New research has found that the vast majority of women considering breast surgery in the UK are after enlargements, rather than going down in size.

The data, collected from internet searches by women all over the world throughout July 2015, discovered women in most countries seeking breast surgery online were actually looking at reductions.

Source: Daily Mail, 20th August 2015

Can you guess which country has the most boob jobs in the world?

In some countries the majority of women are seeking to increase their bust – while in others, most want a breast reduction

It might sound like a weird joke, but the UK are the only country where women are regularly seeking breast ENLARGEMENTS.

In research which goes against the grain, the vast majority of women looking into breast surgery in the rest of the world are seeking smaller cup sizes, as opposed to bigger.

Despite this, breast reductions did grow in popularity in the UK from 2,900 in 2013 to 4,400 in 2015.

Source: Mirror, 21st August 2015

Let’s pause for a moment and ask: what is this story actually telling us? Is it telling us that most women in the UK want breast augmentation surgery? Or that 69% of all internet searches in the UK was to look into that surgery? Of course not. What we’re actually being presented here, as if it were news, is the ‘finding’ that of the people who search for breast-related cosmetic surgery, more were looking to go up a size than down. Given that there are, broadly speaking, only those two options, it’s not surprising that one of them came out on top.

Equally unsurprising is the source of the ‘research’, and the company who paid for this story to make the news:

The data, which comes from research conducted by ClinicCompare.co.uk, has discovered that the vast majority of those seeking breast surgery online were looking for reductions in countries other than the UK.

In case you were in any doubt, ClinicCompare are a cosmetic surgery company.
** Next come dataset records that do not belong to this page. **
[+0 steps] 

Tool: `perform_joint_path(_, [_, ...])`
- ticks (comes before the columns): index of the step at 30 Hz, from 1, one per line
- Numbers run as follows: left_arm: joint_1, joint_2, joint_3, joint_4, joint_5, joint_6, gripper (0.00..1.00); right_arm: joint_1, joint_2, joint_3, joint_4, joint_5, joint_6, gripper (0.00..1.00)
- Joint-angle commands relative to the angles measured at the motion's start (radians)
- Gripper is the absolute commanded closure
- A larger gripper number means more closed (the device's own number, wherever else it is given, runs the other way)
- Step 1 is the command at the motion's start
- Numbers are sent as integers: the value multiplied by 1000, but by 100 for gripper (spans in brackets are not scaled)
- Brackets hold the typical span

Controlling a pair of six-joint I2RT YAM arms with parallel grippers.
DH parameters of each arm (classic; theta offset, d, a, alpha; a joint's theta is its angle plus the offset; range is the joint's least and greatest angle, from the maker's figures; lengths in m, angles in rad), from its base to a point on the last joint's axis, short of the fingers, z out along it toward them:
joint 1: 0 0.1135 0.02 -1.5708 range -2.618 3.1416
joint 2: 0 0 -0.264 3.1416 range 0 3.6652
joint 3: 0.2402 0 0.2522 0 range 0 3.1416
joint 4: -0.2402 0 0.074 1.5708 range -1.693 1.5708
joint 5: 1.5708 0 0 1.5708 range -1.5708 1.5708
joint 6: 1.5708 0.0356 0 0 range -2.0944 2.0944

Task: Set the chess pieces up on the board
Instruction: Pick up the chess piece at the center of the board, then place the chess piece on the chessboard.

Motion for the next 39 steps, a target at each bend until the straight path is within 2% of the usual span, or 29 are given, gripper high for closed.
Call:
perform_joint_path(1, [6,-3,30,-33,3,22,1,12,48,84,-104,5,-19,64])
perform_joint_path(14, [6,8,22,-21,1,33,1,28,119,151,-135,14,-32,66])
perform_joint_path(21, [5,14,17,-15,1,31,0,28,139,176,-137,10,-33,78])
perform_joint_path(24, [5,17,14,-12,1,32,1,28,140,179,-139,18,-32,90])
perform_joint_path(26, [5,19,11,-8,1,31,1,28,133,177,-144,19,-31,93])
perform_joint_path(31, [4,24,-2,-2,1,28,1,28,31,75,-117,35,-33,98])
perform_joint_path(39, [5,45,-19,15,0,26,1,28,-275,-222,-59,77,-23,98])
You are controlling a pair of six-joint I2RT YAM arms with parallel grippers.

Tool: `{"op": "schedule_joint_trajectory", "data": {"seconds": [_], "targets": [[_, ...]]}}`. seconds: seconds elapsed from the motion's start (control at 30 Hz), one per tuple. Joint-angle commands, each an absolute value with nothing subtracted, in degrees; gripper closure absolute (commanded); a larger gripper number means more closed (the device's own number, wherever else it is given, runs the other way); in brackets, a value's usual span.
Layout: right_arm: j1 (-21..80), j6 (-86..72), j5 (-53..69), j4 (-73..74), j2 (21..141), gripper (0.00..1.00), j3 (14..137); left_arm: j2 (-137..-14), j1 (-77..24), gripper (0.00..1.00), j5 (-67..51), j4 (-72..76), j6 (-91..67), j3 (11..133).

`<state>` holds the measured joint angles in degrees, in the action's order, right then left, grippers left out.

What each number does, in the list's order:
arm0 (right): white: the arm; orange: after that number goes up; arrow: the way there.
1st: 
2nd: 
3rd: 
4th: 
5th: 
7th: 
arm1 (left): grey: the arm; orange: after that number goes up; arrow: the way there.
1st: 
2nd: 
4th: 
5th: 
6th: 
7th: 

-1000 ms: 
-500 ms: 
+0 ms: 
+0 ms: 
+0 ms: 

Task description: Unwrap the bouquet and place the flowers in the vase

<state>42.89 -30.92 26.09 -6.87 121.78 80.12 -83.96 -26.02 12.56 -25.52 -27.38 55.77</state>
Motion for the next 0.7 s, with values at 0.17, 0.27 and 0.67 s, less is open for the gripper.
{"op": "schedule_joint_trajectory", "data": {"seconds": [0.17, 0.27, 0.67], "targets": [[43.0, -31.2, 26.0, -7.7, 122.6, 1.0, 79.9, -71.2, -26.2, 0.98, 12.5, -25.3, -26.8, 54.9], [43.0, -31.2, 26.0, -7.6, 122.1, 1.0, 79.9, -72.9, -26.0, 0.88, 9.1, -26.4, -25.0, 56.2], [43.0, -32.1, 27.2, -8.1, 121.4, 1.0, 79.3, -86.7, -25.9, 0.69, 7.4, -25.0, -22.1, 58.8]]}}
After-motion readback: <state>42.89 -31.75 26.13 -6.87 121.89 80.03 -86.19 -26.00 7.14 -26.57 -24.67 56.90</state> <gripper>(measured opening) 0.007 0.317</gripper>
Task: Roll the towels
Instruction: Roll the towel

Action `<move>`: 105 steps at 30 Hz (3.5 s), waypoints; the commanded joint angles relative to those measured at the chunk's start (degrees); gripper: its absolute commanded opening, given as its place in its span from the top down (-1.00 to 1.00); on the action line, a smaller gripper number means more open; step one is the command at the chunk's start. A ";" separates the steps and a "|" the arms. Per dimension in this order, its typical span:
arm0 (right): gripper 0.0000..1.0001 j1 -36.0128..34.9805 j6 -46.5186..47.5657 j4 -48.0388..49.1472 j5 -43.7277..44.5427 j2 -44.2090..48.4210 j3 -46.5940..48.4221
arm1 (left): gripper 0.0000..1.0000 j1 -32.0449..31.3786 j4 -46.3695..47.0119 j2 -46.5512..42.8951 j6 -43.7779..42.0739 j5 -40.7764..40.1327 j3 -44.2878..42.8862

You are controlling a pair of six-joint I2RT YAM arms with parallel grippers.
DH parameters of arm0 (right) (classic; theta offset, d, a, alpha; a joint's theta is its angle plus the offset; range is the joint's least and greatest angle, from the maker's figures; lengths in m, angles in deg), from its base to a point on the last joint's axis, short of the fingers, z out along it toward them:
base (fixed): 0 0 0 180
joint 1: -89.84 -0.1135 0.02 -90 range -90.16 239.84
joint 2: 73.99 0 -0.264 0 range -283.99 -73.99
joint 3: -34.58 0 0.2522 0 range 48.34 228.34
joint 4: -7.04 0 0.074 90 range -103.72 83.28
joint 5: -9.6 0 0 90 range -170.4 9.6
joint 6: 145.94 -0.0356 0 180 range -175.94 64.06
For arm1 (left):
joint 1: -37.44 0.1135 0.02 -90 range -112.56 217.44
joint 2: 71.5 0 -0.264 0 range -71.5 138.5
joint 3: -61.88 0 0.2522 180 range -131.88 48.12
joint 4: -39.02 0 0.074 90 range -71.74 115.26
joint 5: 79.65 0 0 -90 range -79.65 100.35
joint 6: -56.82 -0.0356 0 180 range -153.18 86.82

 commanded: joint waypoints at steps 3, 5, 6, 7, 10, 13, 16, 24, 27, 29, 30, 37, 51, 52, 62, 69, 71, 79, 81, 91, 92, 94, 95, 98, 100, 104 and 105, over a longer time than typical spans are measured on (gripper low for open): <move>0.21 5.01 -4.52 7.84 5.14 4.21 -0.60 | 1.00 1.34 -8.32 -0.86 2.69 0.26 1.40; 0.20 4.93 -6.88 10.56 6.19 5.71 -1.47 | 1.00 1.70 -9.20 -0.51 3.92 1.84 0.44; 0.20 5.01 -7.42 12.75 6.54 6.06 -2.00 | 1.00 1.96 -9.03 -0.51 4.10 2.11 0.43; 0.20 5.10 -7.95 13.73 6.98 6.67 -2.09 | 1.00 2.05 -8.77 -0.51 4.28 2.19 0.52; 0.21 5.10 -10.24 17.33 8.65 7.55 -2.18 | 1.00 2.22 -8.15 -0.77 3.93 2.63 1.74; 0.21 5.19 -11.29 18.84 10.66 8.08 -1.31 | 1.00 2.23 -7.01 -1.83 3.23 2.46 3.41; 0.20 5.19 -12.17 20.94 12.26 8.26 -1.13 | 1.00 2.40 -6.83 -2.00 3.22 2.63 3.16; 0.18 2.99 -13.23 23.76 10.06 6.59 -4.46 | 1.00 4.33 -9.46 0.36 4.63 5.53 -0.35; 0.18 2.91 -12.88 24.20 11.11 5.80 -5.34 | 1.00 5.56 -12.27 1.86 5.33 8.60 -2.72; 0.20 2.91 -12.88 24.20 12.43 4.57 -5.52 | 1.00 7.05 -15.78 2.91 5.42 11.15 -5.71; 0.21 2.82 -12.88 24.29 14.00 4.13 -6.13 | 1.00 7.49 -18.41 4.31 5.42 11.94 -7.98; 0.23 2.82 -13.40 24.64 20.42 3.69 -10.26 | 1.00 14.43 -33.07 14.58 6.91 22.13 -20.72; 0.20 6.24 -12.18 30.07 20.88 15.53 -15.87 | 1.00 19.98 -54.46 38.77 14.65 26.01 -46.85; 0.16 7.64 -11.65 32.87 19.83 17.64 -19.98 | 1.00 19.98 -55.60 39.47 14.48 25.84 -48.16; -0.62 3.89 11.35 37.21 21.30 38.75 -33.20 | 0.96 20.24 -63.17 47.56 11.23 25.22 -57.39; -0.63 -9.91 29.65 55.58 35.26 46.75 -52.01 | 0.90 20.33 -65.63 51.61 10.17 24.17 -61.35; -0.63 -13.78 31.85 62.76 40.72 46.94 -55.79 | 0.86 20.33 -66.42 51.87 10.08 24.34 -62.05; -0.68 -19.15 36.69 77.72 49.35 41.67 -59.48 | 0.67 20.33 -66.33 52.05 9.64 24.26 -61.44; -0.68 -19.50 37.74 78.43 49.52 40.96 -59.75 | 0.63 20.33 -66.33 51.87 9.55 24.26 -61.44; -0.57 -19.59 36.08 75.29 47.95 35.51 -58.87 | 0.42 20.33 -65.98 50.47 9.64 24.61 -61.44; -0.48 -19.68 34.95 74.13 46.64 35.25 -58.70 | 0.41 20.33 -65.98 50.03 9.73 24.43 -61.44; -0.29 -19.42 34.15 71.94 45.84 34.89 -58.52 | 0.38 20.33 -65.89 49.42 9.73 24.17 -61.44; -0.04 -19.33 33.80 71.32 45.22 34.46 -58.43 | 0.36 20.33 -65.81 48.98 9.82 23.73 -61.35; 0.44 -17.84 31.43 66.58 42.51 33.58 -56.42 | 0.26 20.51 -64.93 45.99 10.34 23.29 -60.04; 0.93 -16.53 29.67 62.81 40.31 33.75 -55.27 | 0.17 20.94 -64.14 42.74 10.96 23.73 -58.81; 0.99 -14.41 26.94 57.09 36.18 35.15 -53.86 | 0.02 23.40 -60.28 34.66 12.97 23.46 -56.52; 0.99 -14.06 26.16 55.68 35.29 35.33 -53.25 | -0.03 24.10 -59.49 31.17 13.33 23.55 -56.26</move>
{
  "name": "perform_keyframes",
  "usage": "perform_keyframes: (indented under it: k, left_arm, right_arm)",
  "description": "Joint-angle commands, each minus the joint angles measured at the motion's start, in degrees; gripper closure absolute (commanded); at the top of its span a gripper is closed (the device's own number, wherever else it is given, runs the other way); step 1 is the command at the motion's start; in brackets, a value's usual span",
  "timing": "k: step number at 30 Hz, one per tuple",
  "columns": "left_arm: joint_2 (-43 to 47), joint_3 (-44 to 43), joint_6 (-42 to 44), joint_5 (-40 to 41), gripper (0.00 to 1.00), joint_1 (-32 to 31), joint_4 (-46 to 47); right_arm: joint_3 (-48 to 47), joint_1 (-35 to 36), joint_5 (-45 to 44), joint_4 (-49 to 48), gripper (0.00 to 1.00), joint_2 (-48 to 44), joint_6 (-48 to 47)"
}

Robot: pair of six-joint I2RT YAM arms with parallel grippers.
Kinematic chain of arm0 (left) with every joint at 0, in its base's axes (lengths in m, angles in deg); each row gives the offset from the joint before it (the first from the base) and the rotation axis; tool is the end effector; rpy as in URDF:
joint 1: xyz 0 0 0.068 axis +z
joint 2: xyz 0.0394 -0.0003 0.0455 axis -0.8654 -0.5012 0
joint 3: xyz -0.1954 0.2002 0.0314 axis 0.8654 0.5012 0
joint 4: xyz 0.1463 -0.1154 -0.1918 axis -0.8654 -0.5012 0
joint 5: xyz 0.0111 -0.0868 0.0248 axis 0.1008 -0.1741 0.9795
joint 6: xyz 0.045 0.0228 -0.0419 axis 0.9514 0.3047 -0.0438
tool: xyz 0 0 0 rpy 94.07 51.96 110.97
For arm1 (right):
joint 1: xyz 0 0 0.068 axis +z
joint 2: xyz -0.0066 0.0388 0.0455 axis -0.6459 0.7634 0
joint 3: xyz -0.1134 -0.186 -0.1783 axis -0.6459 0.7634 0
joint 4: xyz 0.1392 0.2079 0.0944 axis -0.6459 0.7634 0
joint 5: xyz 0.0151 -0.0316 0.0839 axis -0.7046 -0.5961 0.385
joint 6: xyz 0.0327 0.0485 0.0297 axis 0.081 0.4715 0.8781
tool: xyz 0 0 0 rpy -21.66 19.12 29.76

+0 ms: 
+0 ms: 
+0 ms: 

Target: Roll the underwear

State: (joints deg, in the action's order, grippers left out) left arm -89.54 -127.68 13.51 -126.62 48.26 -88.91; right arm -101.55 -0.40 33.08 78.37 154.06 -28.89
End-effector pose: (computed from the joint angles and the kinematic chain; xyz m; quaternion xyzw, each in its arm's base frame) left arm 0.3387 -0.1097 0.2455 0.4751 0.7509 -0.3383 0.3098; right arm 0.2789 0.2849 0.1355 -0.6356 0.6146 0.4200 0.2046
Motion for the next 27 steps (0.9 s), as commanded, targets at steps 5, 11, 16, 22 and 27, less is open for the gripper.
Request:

Here to hammer home the point is their spokesperson:

Agnese Geka from Clinic Compare comments: “For the first time the majority of women globally feel that their busts are too large rather than too small, and their motive for surgery isn’t cosmetic – it’s practical.

“The enduring popularity of breast enlargement in the UK is a stark reminder that, for now at least, vanity still trumps quality of life.”

What’s particularly interesting is the handy double-edged sword in the story – on the one hand, you can embed the notion that women around the country are clamouring for breast augmentation surgery, normalising the procedure in the eyes of your target market and inevitably making them question their own physique; on the other hand you can highlight the practicality of breast reduction, and it’s boost to ‘quality of life’. That way, you engage both sides of the fence, and look like a socially-responsible and magnanimous company to boot.

Until someone comes along and highlights the fact that this whole story – data, lead and spin – is nothing but an advert for your cosmetic surgery business, that is.